Dr. Phyto
Tulpenmosaikvirus (Farbbruch)
Tulip breaking virus
Symptome
Blüten zeigen unregelmäßige gefiederte oder geflammte Streifen in Kontrastfarbe ("Farbbruch") auf der Grundfarbe; Blätter mit schwacher heller Sprenkelung oder Streifung; Pflanzen schwächen sich allmählich ab, Zwiebeln entarten über die Jahre. Die berühmten "gebrochenen" Tulpen der Tulpenmanie waren virusinfiziert.
Leicht verwechselt mit
- Tulpenfeuer (Grauschimmel)
So unterscheidet man sie: Botrytis tulipae (Tulpenfeuer) ist ein Pilz: Achten Sie auf kleine, eingesunkene, hellbraun-graue ovale Flecken und wasserdurchtränkte Stellen auf Blättern und Stängeln, die sich vergrößern, das Laub verbrennen und faulen lassen, in feucht-kühler Witterung oft mit einem flaumigen graubraunen Sporenrasen bedeckt, mit verkrüppelten ('verbrannten') austreibenden Trieben.

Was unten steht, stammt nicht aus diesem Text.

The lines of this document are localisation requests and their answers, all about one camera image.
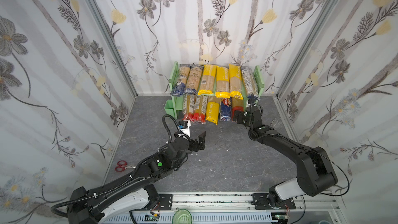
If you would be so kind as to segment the red spaghetti bag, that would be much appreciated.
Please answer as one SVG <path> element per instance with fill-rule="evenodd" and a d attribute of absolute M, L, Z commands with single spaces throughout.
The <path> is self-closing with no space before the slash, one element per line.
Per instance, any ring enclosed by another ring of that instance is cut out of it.
<path fill-rule="evenodd" d="M 194 103 L 194 113 L 192 120 L 201 124 L 205 123 L 206 108 L 207 108 L 207 95 L 197 95 Z"/>
<path fill-rule="evenodd" d="M 231 119 L 236 122 L 238 115 L 244 112 L 244 102 L 243 100 L 232 97 L 231 98 Z"/>

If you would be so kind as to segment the yellow striped spaghetti bag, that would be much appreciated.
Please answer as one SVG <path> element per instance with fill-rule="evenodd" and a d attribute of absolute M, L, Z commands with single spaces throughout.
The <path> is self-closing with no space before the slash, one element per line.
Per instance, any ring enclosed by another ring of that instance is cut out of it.
<path fill-rule="evenodd" d="M 220 99 L 215 96 L 208 96 L 205 120 L 218 124 L 220 111 Z"/>

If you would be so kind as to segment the blue Barilla spaghetti box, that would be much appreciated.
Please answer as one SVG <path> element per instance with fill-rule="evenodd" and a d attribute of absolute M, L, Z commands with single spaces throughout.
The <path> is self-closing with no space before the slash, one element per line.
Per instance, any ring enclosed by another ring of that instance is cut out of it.
<path fill-rule="evenodd" d="M 220 100 L 220 121 L 228 122 L 231 121 L 232 109 L 231 100 L 222 98 Z"/>

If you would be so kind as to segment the clear blue-end spaghetti bag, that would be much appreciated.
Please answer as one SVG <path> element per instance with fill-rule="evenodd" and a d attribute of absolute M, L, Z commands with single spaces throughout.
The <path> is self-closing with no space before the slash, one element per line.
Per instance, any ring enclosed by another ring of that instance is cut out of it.
<path fill-rule="evenodd" d="M 242 66 L 241 74 L 243 77 L 243 82 L 245 85 L 247 97 L 249 99 L 257 100 L 259 97 L 258 85 L 257 85 L 256 79 L 255 79 L 253 70 L 247 66 Z"/>

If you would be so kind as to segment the blue brown spaghetti bag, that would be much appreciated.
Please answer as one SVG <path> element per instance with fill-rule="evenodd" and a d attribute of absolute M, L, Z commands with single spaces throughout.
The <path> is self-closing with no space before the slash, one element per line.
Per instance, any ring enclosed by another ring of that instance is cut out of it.
<path fill-rule="evenodd" d="M 203 65 L 196 65 L 196 64 L 192 65 L 184 91 L 185 94 L 198 93 L 203 70 L 204 70 Z"/>

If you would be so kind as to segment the blue clear spaghetti bag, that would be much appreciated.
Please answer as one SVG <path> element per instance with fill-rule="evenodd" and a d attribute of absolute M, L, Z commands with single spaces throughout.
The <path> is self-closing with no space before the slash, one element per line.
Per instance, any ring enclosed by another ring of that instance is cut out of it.
<path fill-rule="evenodd" d="M 183 96 L 190 70 L 191 66 L 188 64 L 179 65 L 177 80 L 171 91 L 171 96 Z"/>

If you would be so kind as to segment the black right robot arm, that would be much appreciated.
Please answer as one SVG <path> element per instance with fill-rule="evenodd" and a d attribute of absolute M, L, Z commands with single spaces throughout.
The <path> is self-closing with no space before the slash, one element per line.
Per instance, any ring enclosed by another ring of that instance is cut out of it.
<path fill-rule="evenodd" d="M 351 182 L 346 173 L 345 191 L 339 194 L 328 194 L 325 191 L 338 184 L 334 168 L 340 168 L 332 161 L 322 147 L 309 147 L 279 133 L 275 127 L 282 124 L 274 119 L 271 125 L 262 120 L 263 108 L 254 99 L 249 99 L 246 108 L 233 112 L 233 120 L 245 126 L 252 141 L 273 148 L 287 157 L 296 165 L 296 177 L 272 186 L 265 197 L 265 206 L 278 209 L 295 197 L 319 194 L 331 197 L 341 197 L 349 193 Z"/>

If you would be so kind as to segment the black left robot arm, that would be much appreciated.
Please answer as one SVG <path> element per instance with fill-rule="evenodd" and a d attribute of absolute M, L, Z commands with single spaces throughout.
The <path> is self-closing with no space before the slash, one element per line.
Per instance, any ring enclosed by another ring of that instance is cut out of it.
<path fill-rule="evenodd" d="M 205 149 L 206 132 L 192 139 L 181 129 L 174 134 L 169 128 L 166 131 L 168 142 L 141 160 L 129 174 L 90 190 L 80 187 L 70 200 L 53 205 L 51 212 L 71 224 L 98 224 L 105 220 L 105 210 L 113 203 L 178 171 L 191 153 Z"/>

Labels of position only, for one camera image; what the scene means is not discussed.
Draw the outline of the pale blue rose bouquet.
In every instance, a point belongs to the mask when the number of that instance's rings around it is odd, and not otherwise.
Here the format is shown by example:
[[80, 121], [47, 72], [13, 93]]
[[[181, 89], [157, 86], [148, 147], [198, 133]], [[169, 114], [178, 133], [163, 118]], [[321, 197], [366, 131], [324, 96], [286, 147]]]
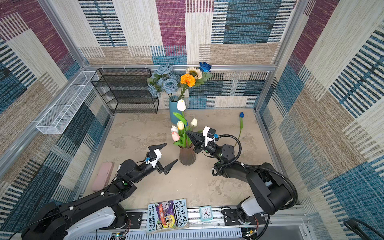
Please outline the pale blue rose bouquet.
[[165, 92], [172, 102], [176, 102], [176, 94], [181, 88], [181, 76], [173, 73], [173, 65], [159, 66], [152, 76], [147, 78], [148, 91], [153, 98], [158, 98]]

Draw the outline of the pink pencil case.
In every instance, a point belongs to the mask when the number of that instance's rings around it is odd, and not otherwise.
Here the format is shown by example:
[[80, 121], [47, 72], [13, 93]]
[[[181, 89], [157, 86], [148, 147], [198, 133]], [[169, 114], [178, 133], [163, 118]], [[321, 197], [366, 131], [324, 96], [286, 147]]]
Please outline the pink pencil case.
[[104, 162], [101, 164], [98, 174], [91, 188], [93, 192], [100, 191], [108, 185], [109, 179], [112, 175], [113, 168], [114, 168], [113, 162]]

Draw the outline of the orange marigold flower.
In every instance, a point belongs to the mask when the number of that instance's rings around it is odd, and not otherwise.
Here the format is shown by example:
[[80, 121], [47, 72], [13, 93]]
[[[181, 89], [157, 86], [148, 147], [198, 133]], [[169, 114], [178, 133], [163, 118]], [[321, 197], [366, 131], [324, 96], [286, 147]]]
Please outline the orange marigold flower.
[[185, 92], [189, 88], [194, 87], [196, 84], [196, 79], [194, 76], [190, 74], [185, 74], [181, 76], [181, 94], [179, 96], [179, 100], [185, 97]]

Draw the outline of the white tulip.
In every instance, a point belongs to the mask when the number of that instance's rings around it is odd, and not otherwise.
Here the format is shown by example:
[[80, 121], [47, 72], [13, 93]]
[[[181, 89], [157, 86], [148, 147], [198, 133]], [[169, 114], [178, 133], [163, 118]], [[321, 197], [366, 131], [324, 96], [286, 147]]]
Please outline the white tulip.
[[181, 99], [181, 100], [178, 100], [178, 102], [177, 102], [177, 110], [179, 112], [181, 112], [181, 113], [178, 113], [178, 112], [172, 113], [172, 117], [175, 117], [175, 119], [176, 119], [176, 121], [173, 121], [173, 126], [177, 127], [177, 122], [178, 121], [182, 121], [185, 124], [185, 129], [182, 130], [182, 131], [179, 131], [179, 133], [178, 133], [180, 135], [180, 137], [183, 138], [183, 142], [184, 142], [184, 147], [183, 148], [191, 146], [191, 140], [186, 135], [186, 132], [187, 131], [191, 131], [192, 127], [190, 125], [188, 125], [187, 118], [185, 117], [184, 111], [186, 109], [187, 109], [186, 103], [185, 103], [185, 101], [183, 99]]
[[179, 133], [179, 129], [176, 126], [171, 127], [171, 132], [172, 133]]

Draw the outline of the yellow tulip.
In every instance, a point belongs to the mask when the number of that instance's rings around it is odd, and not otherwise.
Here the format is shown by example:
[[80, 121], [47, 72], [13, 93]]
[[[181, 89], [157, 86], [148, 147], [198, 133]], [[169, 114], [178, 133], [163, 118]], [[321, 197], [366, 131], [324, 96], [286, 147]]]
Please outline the yellow tulip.
[[185, 124], [182, 121], [177, 122], [177, 128], [179, 131], [182, 131], [185, 129]]

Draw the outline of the pink tulip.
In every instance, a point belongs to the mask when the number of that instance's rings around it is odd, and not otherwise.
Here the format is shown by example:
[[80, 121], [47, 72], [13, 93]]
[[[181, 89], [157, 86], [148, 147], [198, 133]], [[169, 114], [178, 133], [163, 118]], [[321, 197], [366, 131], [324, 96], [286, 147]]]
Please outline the pink tulip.
[[180, 137], [178, 132], [172, 132], [172, 139], [174, 141], [175, 146], [184, 147], [183, 138]]

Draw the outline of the dark blue rose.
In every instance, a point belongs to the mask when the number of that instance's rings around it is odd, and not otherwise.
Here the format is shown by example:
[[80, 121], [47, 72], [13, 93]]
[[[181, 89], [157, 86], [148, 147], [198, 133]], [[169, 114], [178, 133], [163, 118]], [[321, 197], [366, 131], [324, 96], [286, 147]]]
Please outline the dark blue rose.
[[207, 81], [212, 77], [211, 65], [206, 62], [199, 62], [199, 70], [202, 72], [203, 81]]

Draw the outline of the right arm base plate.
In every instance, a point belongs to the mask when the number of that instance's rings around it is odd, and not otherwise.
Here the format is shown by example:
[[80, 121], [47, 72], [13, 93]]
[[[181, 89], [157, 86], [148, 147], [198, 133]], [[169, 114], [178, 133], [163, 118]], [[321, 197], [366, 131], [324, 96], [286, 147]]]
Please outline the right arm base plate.
[[221, 213], [224, 216], [225, 226], [235, 225], [265, 225], [266, 215], [255, 214], [248, 216], [239, 209], [231, 209], [228, 206], [221, 208]]

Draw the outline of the cream sunflower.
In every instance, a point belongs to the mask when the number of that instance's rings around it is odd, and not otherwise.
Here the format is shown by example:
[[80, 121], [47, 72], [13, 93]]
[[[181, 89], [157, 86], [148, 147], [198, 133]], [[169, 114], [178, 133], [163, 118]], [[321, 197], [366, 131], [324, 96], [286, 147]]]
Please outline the cream sunflower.
[[202, 72], [199, 69], [193, 68], [193, 67], [187, 68], [186, 74], [190, 74], [190, 75], [195, 77], [196, 84], [194, 87], [200, 86], [204, 83], [203, 77], [202, 77]]

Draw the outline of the red ribbed glass vase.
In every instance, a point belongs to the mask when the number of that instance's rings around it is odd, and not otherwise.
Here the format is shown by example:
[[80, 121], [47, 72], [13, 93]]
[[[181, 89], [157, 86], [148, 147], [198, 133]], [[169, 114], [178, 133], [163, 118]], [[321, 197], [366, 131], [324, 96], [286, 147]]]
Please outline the red ribbed glass vase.
[[196, 161], [196, 153], [194, 152], [194, 145], [190, 147], [180, 147], [179, 161], [185, 166], [190, 166]]

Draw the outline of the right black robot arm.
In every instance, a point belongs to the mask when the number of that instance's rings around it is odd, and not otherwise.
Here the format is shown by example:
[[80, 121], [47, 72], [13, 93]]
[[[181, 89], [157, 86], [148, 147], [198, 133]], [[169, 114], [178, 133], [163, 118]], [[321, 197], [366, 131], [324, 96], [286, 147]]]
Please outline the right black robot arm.
[[288, 177], [279, 173], [269, 164], [248, 165], [238, 161], [242, 146], [232, 135], [217, 135], [215, 130], [207, 133], [187, 131], [194, 152], [204, 152], [217, 159], [212, 175], [227, 179], [237, 179], [249, 184], [253, 196], [237, 205], [237, 216], [241, 224], [252, 221], [254, 215], [274, 215], [279, 210], [287, 210], [298, 201], [298, 191]]

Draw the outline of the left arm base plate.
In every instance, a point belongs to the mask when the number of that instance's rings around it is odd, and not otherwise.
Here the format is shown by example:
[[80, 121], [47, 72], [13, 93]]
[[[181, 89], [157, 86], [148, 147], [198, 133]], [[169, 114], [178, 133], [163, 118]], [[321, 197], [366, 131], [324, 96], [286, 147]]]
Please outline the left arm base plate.
[[127, 212], [122, 224], [117, 224], [114, 229], [140, 229], [143, 220], [142, 212]]

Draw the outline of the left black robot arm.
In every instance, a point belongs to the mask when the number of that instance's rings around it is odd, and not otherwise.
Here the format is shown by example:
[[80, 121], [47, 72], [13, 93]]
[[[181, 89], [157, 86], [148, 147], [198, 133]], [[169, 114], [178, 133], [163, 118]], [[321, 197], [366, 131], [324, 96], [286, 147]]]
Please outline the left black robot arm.
[[122, 229], [127, 213], [121, 202], [137, 189], [136, 183], [152, 172], [168, 174], [175, 161], [163, 167], [160, 150], [166, 144], [149, 147], [143, 162], [126, 160], [118, 169], [117, 178], [100, 191], [81, 199], [43, 206], [22, 232], [23, 240], [73, 240], [101, 228]]

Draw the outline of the colourful treehouse book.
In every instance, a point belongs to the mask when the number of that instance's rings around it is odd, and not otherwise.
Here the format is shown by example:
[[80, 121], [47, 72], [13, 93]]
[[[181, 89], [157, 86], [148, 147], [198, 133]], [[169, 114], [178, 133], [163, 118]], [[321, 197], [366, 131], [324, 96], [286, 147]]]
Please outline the colourful treehouse book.
[[189, 226], [186, 199], [152, 203], [147, 210], [147, 234]]

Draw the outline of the small mint alarm clock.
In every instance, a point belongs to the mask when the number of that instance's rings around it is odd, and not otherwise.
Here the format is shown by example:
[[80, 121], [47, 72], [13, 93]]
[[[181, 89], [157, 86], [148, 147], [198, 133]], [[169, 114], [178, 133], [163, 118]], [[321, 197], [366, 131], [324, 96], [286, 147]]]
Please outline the small mint alarm clock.
[[199, 208], [201, 222], [207, 222], [213, 220], [213, 213], [211, 206], [203, 206]]

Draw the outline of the cream tulip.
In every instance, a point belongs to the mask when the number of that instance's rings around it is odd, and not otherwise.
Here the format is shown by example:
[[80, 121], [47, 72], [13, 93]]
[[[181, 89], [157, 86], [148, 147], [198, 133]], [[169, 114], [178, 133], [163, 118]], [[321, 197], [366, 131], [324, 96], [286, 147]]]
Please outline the cream tulip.
[[195, 128], [197, 125], [198, 125], [198, 120], [197, 120], [197, 119], [193, 119], [193, 120], [191, 121], [191, 127], [192, 127], [192, 128]]

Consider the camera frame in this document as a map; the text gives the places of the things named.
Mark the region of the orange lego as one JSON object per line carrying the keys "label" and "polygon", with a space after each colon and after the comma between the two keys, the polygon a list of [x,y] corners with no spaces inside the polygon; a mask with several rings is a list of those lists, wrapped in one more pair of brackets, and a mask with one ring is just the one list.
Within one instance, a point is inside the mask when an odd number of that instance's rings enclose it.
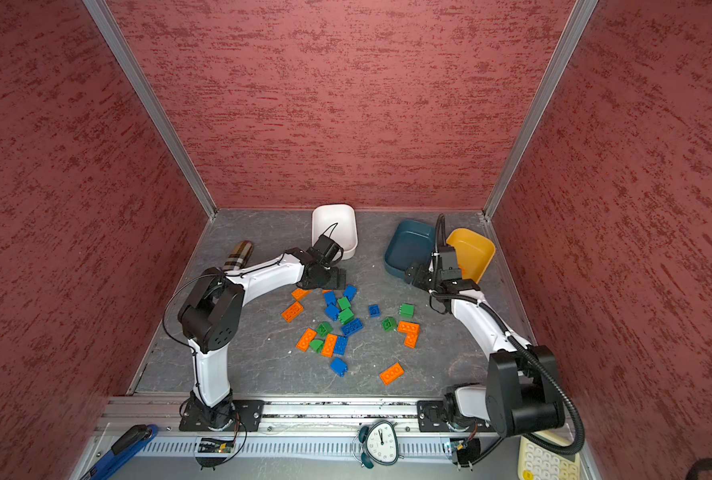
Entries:
{"label": "orange lego", "polygon": [[415,348],[418,341],[418,334],[407,334],[404,344],[409,348]]}
{"label": "orange lego", "polygon": [[333,357],[338,339],[339,337],[337,335],[328,334],[322,347],[321,354],[328,358]]}
{"label": "orange lego", "polygon": [[397,379],[402,377],[405,373],[404,368],[399,362],[394,363],[392,366],[384,370],[380,375],[379,378],[382,381],[382,383],[386,386],[390,385],[391,383],[395,382]]}
{"label": "orange lego", "polygon": [[298,341],[296,348],[303,352],[306,352],[309,349],[311,342],[315,340],[316,337],[317,332],[313,329],[308,328],[302,335],[301,339]]}
{"label": "orange lego", "polygon": [[420,326],[416,323],[401,321],[397,327],[397,331],[404,334],[418,335]]}
{"label": "orange lego", "polygon": [[311,293],[311,290],[305,290],[298,288],[292,292],[292,296],[295,298],[296,301],[301,301],[305,297],[307,297]]}
{"label": "orange lego", "polygon": [[304,312],[304,306],[296,301],[282,312],[282,318],[290,323]]}

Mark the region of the green lego square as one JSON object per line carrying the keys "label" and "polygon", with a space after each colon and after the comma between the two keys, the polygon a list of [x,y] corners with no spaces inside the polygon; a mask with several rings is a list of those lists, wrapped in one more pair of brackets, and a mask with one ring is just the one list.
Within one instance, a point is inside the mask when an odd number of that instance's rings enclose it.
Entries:
{"label": "green lego square", "polygon": [[412,319],[415,315],[415,306],[404,303],[399,307],[399,315],[402,318]]}

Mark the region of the green lego small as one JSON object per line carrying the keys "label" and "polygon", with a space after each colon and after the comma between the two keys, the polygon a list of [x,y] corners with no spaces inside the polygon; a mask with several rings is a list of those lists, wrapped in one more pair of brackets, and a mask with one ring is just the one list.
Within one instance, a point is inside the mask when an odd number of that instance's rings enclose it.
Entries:
{"label": "green lego small", "polygon": [[384,331],[395,331],[398,328],[398,321],[394,317],[386,317],[381,322]]}

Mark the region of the blue lego long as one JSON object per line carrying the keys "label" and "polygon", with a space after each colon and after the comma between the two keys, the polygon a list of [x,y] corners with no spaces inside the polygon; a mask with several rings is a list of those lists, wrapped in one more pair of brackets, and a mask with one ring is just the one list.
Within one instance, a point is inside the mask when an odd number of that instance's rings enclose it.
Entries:
{"label": "blue lego long", "polygon": [[345,337],[350,337],[351,335],[361,331],[363,329],[364,325],[362,321],[358,318],[348,322],[347,324],[343,324],[341,326],[342,333]]}

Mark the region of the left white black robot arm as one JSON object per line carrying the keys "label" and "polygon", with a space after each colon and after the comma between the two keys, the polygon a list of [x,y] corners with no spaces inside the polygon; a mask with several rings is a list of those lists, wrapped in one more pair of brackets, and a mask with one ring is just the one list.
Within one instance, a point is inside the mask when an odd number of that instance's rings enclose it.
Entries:
{"label": "left white black robot arm", "polygon": [[306,250],[290,248],[256,266],[204,271],[178,312],[193,357],[194,386],[186,403],[191,418],[213,431],[239,423],[229,381],[228,346],[238,333],[243,307],[288,285],[304,290],[343,287],[346,273],[338,267],[343,257],[343,247],[322,234]]}

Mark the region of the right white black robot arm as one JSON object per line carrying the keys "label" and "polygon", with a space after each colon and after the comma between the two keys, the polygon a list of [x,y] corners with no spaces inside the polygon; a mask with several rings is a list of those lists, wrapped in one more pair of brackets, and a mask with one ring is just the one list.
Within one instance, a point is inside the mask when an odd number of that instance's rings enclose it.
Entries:
{"label": "right white black robot arm", "polygon": [[488,423],[507,438],[564,425],[565,404],[555,357],[531,344],[491,307],[479,285],[452,266],[454,249],[443,246],[425,262],[414,262],[404,281],[429,293],[429,303],[460,321],[488,356],[483,384],[461,384],[445,393],[446,420],[457,428]]}

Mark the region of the yellow rectangular container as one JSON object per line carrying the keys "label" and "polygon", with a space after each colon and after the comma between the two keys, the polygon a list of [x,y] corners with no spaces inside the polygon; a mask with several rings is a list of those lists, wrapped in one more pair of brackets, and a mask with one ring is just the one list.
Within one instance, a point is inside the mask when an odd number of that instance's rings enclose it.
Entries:
{"label": "yellow rectangular container", "polygon": [[496,253],[495,244],[487,237],[466,228],[455,229],[447,243],[454,247],[464,279],[479,283]]}

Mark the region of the teal rectangular container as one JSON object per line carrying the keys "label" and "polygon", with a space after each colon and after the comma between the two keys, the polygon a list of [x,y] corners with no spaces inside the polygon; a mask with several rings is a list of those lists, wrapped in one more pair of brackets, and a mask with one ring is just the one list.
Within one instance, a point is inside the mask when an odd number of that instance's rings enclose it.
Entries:
{"label": "teal rectangular container", "polygon": [[402,220],[384,254],[386,271],[401,280],[415,263],[430,264],[434,249],[435,229],[432,225],[417,220]]}

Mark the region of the white rectangular container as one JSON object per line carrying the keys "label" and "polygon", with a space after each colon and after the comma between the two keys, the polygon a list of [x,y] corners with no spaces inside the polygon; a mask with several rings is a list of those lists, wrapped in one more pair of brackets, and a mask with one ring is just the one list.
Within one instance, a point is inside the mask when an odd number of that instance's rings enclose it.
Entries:
{"label": "white rectangular container", "polygon": [[317,207],[312,213],[312,242],[325,234],[340,245],[343,259],[355,255],[358,246],[356,213],[348,204],[331,204]]}

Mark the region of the plaid brown cylinder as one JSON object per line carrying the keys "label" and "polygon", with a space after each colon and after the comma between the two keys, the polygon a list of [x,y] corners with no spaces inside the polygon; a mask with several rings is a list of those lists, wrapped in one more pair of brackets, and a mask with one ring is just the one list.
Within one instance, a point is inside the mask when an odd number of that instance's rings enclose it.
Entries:
{"label": "plaid brown cylinder", "polygon": [[254,251],[254,243],[250,240],[238,242],[225,261],[222,270],[229,272],[245,268]]}

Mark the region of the blue lego front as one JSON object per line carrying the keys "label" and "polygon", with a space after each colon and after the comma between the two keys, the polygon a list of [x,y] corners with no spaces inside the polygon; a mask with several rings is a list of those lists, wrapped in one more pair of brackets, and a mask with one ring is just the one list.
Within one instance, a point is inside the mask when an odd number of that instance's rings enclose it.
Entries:
{"label": "blue lego front", "polygon": [[348,372],[348,366],[341,358],[334,358],[330,363],[330,368],[339,377],[344,377]]}

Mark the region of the white analog clock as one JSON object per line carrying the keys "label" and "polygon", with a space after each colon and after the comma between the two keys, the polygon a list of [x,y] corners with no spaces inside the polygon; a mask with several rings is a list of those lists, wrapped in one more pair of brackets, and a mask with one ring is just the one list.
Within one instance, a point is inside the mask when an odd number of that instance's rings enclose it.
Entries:
{"label": "white analog clock", "polygon": [[371,426],[363,426],[358,434],[362,448],[361,464],[372,469],[375,465],[393,466],[400,456],[398,437],[394,424],[388,420],[380,420]]}

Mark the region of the yellow calculator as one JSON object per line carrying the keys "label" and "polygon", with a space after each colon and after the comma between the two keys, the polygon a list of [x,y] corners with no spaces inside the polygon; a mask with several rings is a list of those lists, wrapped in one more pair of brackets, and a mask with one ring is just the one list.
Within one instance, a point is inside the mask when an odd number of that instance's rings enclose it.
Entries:
{"label": "yellow calculator", "polygon": [[556,454],[522,436],[517,476],[521,480],[578,480],[582,478],[580,458]]}

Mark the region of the blue utility knife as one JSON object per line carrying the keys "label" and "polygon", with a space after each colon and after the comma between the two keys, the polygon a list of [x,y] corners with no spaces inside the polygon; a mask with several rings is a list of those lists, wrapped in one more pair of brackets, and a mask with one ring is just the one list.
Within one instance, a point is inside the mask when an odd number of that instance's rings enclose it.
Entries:
{"label": "blue utility knife", "polygon": [[80,480],[110,479],[122,466],[142,451],[158,434],[154,424],[138,424],[127,430]]}

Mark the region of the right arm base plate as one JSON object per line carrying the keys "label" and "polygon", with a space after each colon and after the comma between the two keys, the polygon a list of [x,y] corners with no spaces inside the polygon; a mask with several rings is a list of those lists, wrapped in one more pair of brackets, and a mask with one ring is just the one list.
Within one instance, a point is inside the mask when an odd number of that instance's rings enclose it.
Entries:
{"label": "right arm base plate", "polygon": [[420,400],[416,406],[421,432],[495,432],[484,420],[464,417],[450,400]]}

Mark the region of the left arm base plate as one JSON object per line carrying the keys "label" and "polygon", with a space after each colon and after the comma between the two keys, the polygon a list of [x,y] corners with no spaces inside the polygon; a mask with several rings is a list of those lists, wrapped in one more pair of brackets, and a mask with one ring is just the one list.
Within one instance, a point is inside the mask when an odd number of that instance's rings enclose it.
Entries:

Das Tulpenmosaikvirus (Tulip breaking virus) erzeugt KEINEN Schimmel und keine Fäule: Stattdessen zeigen die Blätter feine hellgrüne bis gelbliche Streifen und Sprenkelung entlang der Blattadern, und an der geöffneten Blüte verursacht es das typische gefiederte Farbbrechen (unregelmäßige helle/dunkle Streifen und Flammen in den Blütenblättern). Faustregel: sich ausbreitende faulende Läsionen mit grauem Flaum und feuchtigkeitsbedingtem Verbrennen = Botrytis; saubere trockene lineare Streifen mit gefiederter Blütenblattstreifung und ohne Fäulnis = das Virus.